2. Core Safeguarding Principles
Hoopstars recognises that:
- the welfare of the child is paramount;
- every child has the right to protection from abuse, harm, exploitation, and poor practice;
- all children must be treated fairly, with dignity and respect;
- safeguarding is everyone’s responsibility;
- all concerns, allegations, disclosures, and signs of poor practice must be taken seriously;
- children should be listened to and taken seriously;
- early action can prevent harm from escalating;
- staff and coaches must work within clear professional boundaries;
- safe recruitment, training, supervision, reporting, and record keeping are essential to safeguarding;
- confidentiality must be respected, but information must be shared where necessary to protect a child or young person from harm.
Hoopstars will not tolerate abuse, neglect, bullying, discrimination, exploitation, harassment, grooming, or poor practice in any form.
3. Scope of This Policy
This policy applies to:
- Hoopstars directors and senior leaders;
- Game Time Management Limited directors and managers involved in Hoopstars delivery;
- coaches;
- assistant coaches;
- officials;
- volunteers;
- subcontractors;
- venue supervisors where acting on behalf of Hoopstars;
- photographers, videographers, and media personnel appointed by Hoopstars;
- parents, guardians, and carers;
- participants;
- anyone representing Hoopstars or involved in Hoopstars programme delivery.
This policy covers safeguarding concerns that arise:
- during Hoopstars sessions or events;
- on journeys or activities organised by Hoopstars;
- through online, digital, or social media communication linked to Hoopstars;
- through concerns disclosed to Hoopstars staff or coaches;
- where information suggests that a child may be at risk outside the immediate sporting environment.
4. Definition of a Child
For the purposes of this policy, a child is any person under the age of 18.
This includes children and young people participating in Hoopstars activities, attending as spectators, communicating with Hoopstars, or otherwise coming into contact with Hoopstars staff, coaches, subcontractors, or representatives.
5. Policy Aims
The aims of this policy are to:
- safeguard children and young people who participate in Hoopstars activities;
- promote a safe, inclusive, and positive basketball environment;
- support staff, coaches, subcontractors, and volunteers to understand their safeguarding responsibilities;
- ensure concerns are reported and managed promptly and appropriately;
- reduce the risk of abuse, harm, exploitation, and poor practice;
- create clear procedures for responding to concerns;
- protect staff and coaches from avoidable safeguarding risk through clear boundaries and good practice;
- align Hoopstars delivery with Basketball England safeguarding expectations and wider safeguarding best practice.

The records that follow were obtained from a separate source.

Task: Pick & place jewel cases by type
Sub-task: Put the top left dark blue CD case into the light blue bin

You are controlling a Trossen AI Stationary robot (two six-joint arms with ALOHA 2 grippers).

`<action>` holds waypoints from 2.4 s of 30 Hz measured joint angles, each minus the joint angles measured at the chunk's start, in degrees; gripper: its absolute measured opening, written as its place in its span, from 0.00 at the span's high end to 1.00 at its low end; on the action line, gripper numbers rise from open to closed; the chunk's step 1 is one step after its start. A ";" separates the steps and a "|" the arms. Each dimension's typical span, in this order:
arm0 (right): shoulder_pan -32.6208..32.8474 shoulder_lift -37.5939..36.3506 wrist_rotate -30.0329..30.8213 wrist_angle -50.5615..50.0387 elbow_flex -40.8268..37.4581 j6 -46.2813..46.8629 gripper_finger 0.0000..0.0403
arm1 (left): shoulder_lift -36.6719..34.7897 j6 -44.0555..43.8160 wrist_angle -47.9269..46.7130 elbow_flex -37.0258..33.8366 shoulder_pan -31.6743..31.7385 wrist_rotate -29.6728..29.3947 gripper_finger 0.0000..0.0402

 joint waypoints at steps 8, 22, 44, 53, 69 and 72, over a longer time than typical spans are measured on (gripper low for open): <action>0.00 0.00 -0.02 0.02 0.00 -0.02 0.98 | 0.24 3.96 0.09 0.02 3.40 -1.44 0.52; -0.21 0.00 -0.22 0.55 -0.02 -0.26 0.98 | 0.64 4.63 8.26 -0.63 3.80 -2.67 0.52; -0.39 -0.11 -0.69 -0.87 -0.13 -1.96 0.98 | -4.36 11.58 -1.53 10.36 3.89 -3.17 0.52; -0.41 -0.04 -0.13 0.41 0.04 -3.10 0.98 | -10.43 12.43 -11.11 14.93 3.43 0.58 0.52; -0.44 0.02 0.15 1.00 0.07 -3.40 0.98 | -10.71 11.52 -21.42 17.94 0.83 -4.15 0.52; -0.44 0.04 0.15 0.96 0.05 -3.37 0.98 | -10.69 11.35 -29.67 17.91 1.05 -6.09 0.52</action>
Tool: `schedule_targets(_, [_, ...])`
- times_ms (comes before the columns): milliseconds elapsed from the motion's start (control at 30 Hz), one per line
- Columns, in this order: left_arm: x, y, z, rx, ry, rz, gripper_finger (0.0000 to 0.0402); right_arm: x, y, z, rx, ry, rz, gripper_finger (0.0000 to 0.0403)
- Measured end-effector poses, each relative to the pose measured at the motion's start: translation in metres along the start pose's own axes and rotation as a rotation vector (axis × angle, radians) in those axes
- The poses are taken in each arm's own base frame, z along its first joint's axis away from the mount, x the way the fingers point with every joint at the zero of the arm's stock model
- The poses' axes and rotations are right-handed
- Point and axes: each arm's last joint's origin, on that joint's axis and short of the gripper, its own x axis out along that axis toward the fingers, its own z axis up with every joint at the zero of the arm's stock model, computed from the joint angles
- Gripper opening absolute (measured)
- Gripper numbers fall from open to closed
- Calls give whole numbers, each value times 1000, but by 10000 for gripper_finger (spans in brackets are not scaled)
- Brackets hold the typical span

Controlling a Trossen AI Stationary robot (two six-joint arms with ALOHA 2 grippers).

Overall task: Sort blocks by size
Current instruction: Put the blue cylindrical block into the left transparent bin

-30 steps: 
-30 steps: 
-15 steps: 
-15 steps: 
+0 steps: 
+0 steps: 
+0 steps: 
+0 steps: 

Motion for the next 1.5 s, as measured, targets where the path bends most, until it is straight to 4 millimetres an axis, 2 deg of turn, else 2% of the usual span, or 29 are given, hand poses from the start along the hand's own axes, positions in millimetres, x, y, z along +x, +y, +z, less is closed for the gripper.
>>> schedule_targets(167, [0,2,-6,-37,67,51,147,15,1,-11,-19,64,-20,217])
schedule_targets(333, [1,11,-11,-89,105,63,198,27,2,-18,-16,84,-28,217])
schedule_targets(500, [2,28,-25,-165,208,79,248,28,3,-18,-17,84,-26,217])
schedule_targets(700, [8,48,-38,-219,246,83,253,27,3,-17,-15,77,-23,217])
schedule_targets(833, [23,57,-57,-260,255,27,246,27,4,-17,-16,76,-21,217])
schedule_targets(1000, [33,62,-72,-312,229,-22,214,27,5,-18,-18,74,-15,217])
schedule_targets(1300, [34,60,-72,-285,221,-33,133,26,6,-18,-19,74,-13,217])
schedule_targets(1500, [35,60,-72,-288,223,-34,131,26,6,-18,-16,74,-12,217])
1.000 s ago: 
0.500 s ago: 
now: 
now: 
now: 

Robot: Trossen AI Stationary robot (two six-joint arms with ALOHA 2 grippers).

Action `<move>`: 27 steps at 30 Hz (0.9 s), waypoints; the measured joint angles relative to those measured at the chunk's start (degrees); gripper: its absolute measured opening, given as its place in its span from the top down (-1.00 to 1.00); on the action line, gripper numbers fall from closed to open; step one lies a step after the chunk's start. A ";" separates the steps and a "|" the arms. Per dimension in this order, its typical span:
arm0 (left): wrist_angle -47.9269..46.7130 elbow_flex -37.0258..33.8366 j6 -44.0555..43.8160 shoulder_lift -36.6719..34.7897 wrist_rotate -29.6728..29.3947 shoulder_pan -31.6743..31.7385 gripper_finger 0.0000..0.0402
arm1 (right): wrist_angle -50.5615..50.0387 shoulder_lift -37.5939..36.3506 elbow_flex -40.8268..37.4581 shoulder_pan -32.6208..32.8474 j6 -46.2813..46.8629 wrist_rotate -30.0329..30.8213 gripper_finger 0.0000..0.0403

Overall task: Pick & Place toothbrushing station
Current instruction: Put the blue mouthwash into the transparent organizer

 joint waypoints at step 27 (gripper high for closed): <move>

6. Roles and Responsibilities
6.1 Hoopstars Basketball Development Limited
Hoopstars is responsible for:
- owning and maintaining this Safeguarding & Child Protection Policy;
- ensuring safeguarding is embedded within Hoopstars programme design and administration;
- ensuring parents and participants have access to safeguarding information;
- maintaining appropriate reporting routes;
- working with Game Time Management Limited to ensure safeguarding standards are implemented in delivery;
- reviewing safeguarding concerns and taking appropriate action;
- ensuring safeguarding records are stored securely;
- ensuring safeguarding arrangements are reviewed and improved where necessary.
6.2 Game Time Management Limited
Game Time Management Limited is responsible for:
- ensuring that coaches and delivery staff appointed to Hoopstars sessions are appropriately vetted, trained, insured, and compliant;
- ensuring coaches are licensed and certified through Basketball England where required;
- maintaining records of DBS checks, safeguarding training, coach qualifications, and relevant compliance documents;
- ensuring staff understand and follow this policy and the Hoopstars Code of Conduct;
- implementing safeguarding procedures during on-the-ground delivery;
- reporting safeguarding concerns to the Hoopstars Designated Safeguarding Lead without delay;
- cooperating with Hoopstars, Basketball England, statutory agencies, and safeguarding authorities where required.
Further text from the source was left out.